Going a bit off topic, I definitely get the writing problem. I am incapable of writing like a normal person. And I'm not a product of the public school system, so I wasn't ever really forced to learn it that way (which is both a blessing and a curse). I received enough direction in college that I can write a decent paper with enough cohesion to be intelligible. As for my hobby writing, that's another story - but I do it mostly for myself anyway, so it doesn't really matter what other people think of it. Linear thinking is definitely a blessing when it comes to writing...


----------



## EliiCrazy11 (Sep 9, 2017)

INFJ: lateral thinking
I love taking a very simple thing and tear it into thousand pieces and write a novel about every single of those pieces, then connect them with colorful crayons and put that all together in one huge answer. 
So yeah. Definitely lateral for me, even though I'd probably call it a tree-like thinking - I start with a "problem", and while thinking about the answer, I come into another struggle within said problem, so I turn aside to work that through (possibly finding other problems within that) and when I'm happy with my explanation/solution/answer, I come back and continue where I ended. 
It could be also described like this:


----------



## Wellsy (Oct 24, 2011)

sylvirfoxx said:


> Going a bit off topic, I definitely get the writing problem. I am incapable of writing like a normal person. And I'm not a product of the public school system, so I wasn't ever really forced to learn it that way (which is both a blessing and a curse).

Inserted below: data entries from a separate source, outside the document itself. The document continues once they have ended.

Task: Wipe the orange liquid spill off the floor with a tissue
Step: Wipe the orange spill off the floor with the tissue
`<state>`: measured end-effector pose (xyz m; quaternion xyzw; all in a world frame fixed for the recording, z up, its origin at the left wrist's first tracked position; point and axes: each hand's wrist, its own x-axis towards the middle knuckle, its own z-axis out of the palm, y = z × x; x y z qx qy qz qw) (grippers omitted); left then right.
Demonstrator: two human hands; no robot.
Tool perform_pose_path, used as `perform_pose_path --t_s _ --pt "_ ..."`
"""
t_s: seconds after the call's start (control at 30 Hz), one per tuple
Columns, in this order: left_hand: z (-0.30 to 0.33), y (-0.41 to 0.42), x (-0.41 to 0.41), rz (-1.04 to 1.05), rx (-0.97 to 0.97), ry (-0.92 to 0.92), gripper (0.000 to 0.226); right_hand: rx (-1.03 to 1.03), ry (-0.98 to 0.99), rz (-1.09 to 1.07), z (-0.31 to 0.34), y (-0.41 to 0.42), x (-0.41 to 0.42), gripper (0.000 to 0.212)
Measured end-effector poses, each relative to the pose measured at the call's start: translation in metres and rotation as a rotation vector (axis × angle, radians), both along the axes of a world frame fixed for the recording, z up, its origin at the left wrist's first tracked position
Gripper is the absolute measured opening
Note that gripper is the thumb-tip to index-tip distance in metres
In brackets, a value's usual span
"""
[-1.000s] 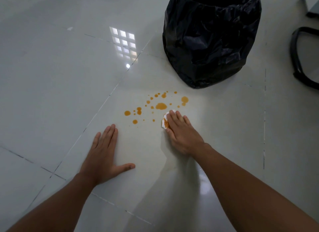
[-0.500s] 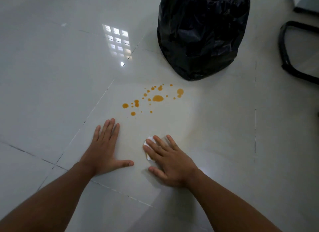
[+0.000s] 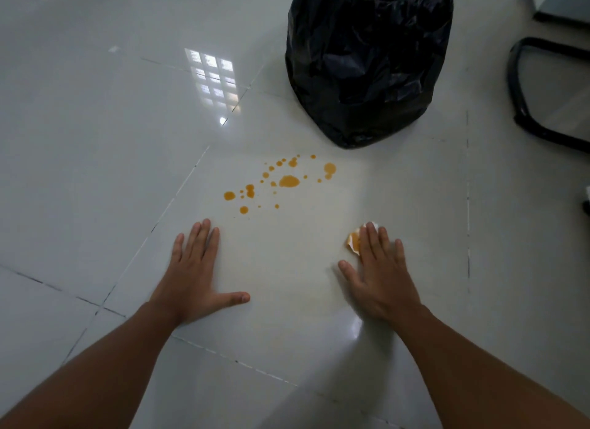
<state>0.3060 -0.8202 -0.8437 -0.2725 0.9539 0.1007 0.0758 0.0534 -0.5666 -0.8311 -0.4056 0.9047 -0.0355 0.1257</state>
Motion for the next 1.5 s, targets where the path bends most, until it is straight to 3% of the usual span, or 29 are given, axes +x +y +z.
perform_pose_path --t_s 0.2,0.33,0.53,0.7,0.83,0.97,1.03,1.17,1.27,1.4,1.5 --pt "0.001 0.001 0.0 0.013 -0.001 0.0 0.143 -0.077 -0.172 0.075 0.002 -0.055 0.017 0.089" --pt "0.001 0.001 -0.001 0.027 0.004 0.009 0.143 -0.074 -0.194 0.302 0.004 -0.07 0.033 0.067" --pt "0.0 0.002 -0.001 0.028 -0.007 0.01 0.143 -0.098 -0.138 0.743 0.001 -0.033 0.053 0.057" --pt "0.001 0.002 -0.003 0.033 0.009 0.006 0.144 -0.101 -0.135 0.926 0.0 -0.004 0.045 0.052" --pt "0.003 0.002 -0.004 0.046 0.022 -0.007 0.145 -0.107 -0.07 0.835 -0.005 0.031 0.023 0.051" --pt "0.002 0.002 -0.003 0.045 0.015 -0.004 0.144 -0.103 0.05 0.208 -0.01 0.039 -0.001 0.055" --pt "0.001 0.002 -0.003 0.041 0.012 0.006 0.144 -0.088 0.047 0.128 -0.013 0.019 -0.005 0.063" --pt "0.001 0.004 -0.003 0.037 -0.008 0.003 0.142 -0.168 -0.017 0.151 -0.013 -0.028 0.016 0.067" --pt "0.001 0.004 -0.004 0.033 -0.015 0.006 0.142 -0.197 -0.023 0.433 -0.011 -0.038 0.049 0.068" --pt "0.002 0.004 -0.004 0.025 -0.007 -0.005 0.142 -0.12 -0.046 0.791 -0.006 0.008 0.056 0.053" --pt "0.002 0.003 -0.004 0.025 -0.005 -0.002 0.142 -0.061 0.027 0.646 -0.005 0.051 0.03 0.053"
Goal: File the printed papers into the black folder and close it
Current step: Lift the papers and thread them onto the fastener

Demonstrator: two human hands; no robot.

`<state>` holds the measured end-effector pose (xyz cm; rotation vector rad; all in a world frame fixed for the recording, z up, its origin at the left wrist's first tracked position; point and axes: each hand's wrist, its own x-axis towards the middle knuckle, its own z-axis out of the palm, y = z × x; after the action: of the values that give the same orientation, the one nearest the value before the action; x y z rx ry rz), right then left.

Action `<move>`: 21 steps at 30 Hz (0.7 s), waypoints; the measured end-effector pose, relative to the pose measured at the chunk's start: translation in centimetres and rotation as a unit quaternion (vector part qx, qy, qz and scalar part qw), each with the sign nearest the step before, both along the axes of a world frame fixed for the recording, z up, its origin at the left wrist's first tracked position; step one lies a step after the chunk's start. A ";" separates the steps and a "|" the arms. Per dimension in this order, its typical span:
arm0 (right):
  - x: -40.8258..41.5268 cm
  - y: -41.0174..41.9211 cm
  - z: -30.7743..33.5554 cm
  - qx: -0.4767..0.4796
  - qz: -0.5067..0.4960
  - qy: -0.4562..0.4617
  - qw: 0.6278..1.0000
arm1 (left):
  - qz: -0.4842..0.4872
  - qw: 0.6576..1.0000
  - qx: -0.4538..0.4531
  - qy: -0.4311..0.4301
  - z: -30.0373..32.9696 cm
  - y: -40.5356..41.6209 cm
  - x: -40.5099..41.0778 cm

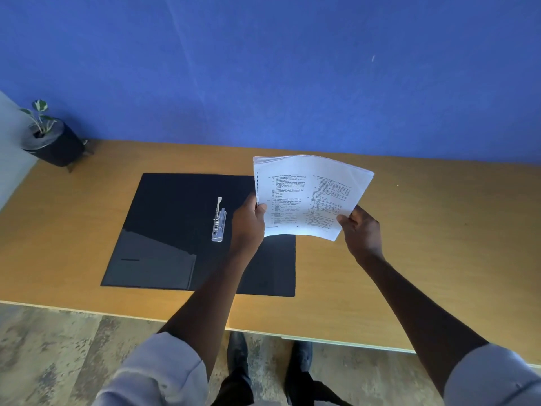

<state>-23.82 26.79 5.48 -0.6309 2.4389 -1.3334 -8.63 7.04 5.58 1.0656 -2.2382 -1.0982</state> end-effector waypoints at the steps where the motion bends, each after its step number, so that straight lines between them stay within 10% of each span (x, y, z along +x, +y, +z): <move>1: 0.1 0.1 -0.1 0.006 0.003 0.001 1.000 | -0.002 1.000 0.000 -0.016 -0.2 0.0 0.1; 21: -0.7 -0.8 -1.8 0.048 -0.020 0.019 0.998 | 0.005 0.992 0.023 -0.121 -1.3 -0.4 0.3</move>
<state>-24.52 25.95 3.70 -0.5918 2.5405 -1.2199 -8.35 6.60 4.25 1.2888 -2.3996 -1.0719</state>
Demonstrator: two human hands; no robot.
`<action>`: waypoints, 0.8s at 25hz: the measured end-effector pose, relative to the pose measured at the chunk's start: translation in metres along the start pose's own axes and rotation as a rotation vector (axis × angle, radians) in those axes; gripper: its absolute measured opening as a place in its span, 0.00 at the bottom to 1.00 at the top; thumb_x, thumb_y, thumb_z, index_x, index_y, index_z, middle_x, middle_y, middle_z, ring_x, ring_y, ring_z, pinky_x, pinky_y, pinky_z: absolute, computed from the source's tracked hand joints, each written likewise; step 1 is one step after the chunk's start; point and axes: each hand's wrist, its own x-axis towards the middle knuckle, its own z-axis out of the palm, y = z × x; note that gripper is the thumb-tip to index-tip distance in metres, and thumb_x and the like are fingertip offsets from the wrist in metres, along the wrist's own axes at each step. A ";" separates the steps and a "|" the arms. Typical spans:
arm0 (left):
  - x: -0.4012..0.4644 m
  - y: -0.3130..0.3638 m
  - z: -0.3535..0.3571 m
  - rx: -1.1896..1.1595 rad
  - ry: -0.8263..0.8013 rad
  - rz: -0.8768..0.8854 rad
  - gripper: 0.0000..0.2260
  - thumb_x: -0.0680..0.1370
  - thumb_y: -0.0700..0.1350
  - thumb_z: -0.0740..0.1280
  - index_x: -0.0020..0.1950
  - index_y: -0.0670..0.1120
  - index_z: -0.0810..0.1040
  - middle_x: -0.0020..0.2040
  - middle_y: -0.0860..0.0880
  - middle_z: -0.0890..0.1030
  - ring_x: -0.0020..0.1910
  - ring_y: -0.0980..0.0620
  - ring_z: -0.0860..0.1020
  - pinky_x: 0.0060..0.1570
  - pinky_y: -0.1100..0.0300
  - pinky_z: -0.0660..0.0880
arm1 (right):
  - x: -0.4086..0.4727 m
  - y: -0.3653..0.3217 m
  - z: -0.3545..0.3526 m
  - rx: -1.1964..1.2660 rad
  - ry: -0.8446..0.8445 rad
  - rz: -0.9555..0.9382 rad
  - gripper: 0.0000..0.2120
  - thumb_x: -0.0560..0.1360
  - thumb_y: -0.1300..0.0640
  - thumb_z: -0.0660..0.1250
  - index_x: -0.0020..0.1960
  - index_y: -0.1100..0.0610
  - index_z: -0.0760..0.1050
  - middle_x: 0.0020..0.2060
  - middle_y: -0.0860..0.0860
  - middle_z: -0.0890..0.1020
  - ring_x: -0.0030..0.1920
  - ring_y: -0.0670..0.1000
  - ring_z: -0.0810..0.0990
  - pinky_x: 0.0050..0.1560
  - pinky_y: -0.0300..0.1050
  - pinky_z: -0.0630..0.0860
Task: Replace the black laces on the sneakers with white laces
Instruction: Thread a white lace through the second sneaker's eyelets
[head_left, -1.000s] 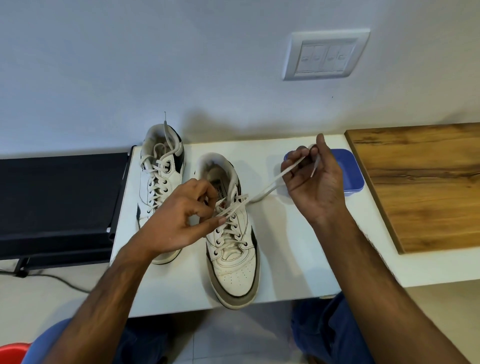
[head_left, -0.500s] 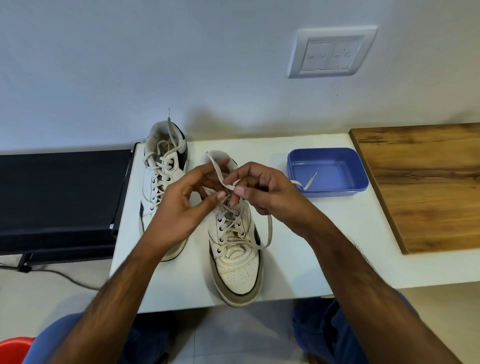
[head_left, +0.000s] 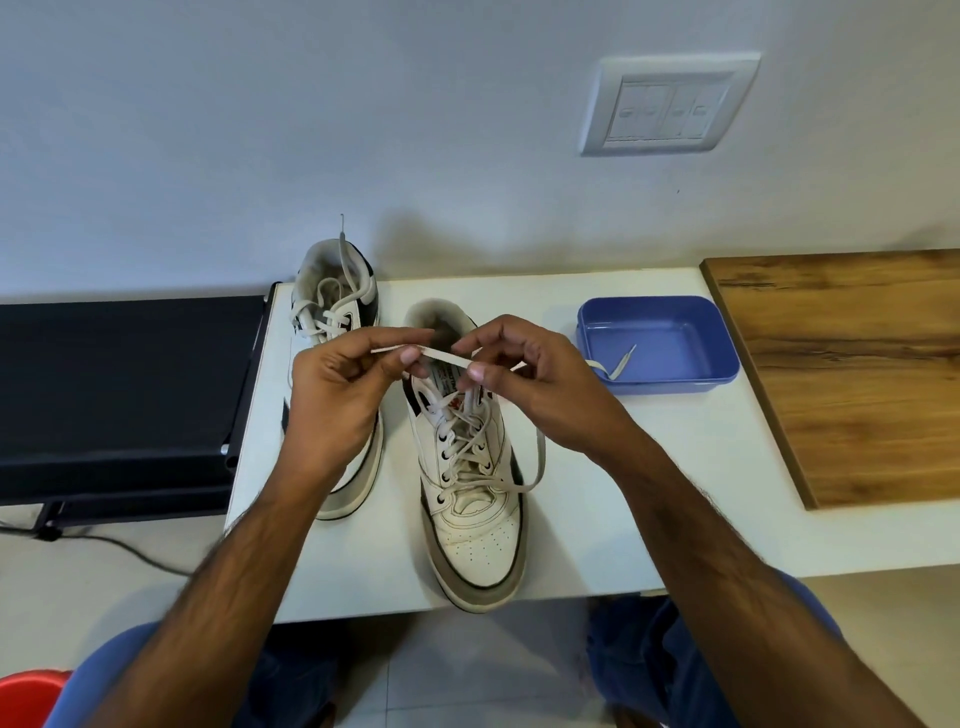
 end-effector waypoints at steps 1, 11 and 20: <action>-0.001 0.000 0.001 0.053 -0.020 0.042 0.11 0.77 0.33 0.70 0.56 0.45 0.84 0.47 0.49 0.86 0.46 0.51 0.83 0.50 0.61 0.78 | 0.000 -0.001 0.002 -0.012 0.017 -0.017 0.09 0.79 0.60 0.70 0.59 0.55 0.79 0.46 0.52 0.85 0.48 0.50 0.83 0.48 0.34 0.75; -0.006 0.007 0.009 0.228 0.028 0.086 0.12 0.72 0.37 0.77 0.50 0.51 0.83 0.46 0.56 0.86 0.46 0.57 0.83 0.47 0.66 0.75 | 0.007 -0.012 0.018 0.094 0.117 0.013 0.05 0.74 0.64 0.76 0.49 0.62 0.84 0.40 0.58 0.87 0.34 0.49 0.81 0.36 0.37 0.75; 0.006 -0.022 -0.031 0.771 -0.475 0.224 0.21 0.75 0.35 0.73 0.66 0.49 0.77 0.60 0.55 0.77 0.56 0.57 0.76 0.57 0.56 0.74 | 0.011 -0.007 0.005 -0.271 0.166 0.069 0.06 0.77 0.62 0.71 0.50 0.54 0.85 0.43 0.45 0.86 0.46 0.40 0.82 0.45 0.28 0.72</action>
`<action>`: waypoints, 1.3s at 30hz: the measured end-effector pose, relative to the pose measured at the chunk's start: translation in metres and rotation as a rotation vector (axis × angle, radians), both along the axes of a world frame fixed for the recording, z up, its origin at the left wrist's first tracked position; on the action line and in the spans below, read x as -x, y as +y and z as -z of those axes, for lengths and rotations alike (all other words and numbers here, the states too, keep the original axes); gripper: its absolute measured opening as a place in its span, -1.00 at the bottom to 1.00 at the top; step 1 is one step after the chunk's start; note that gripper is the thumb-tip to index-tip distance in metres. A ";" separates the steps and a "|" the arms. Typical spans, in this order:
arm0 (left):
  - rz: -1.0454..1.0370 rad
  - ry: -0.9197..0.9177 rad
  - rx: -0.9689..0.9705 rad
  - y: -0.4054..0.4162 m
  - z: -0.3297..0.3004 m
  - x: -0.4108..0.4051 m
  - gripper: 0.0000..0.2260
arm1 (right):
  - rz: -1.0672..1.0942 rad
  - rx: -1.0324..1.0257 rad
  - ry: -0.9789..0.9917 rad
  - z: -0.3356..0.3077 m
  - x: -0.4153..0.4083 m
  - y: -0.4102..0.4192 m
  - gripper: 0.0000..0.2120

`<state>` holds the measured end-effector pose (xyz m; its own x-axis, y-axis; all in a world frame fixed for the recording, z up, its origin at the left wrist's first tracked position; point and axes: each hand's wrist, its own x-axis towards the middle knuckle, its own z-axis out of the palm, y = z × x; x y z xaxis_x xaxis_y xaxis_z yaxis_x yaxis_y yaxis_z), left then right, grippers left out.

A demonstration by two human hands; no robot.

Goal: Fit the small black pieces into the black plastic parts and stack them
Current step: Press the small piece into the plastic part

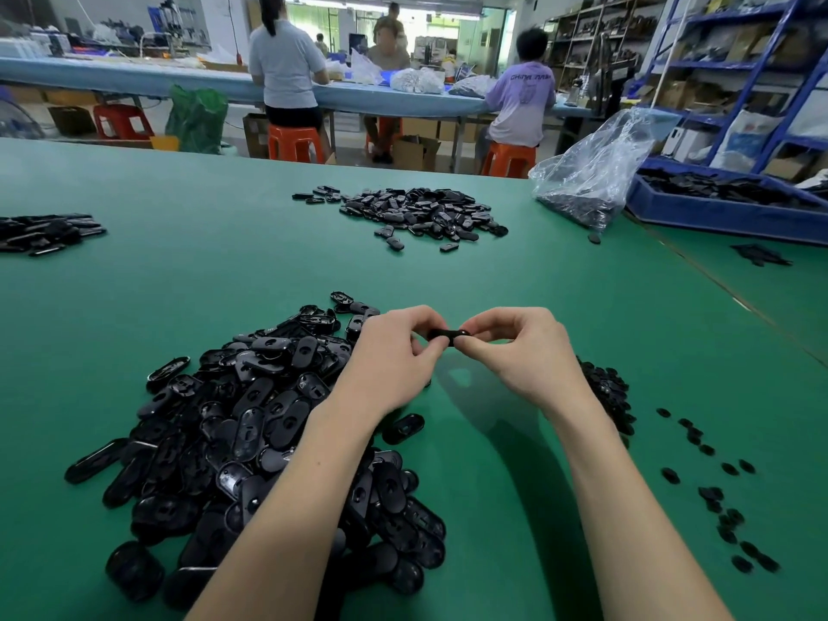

I received enough direction in college that I can write a decent paper with enough cohesion to be intelligible. As for my hobby writing, that's another story - but I do it mostly for myself anyway, so it doesn't really matter what other people think of it. Linear thinking is definitely a blessing when it comes to writing...


What I find is that I have to organize the structure for the more formal papers, like big planning and then keep referring to the plan to keep myself on point. But it's a lot of work trying to keep ya self within that frame and make the points tight. 
I'm increasingly learning the importance of editing on writing a good paper


----------



## ricericebaby (Aug 18, 2017)

Wellsy said:


> What I find is that I have to organize the structure for the more formal papers, like big planning and then keep referring to the plan to keep myself on point. But it's a lot of work trying to keep ya self within that frame and make the points tight.
> I'm increasingly learning the importance of editing on writing a good paper


Same. I'm actually a pretty good editor, probably much better than I am a writer.


----------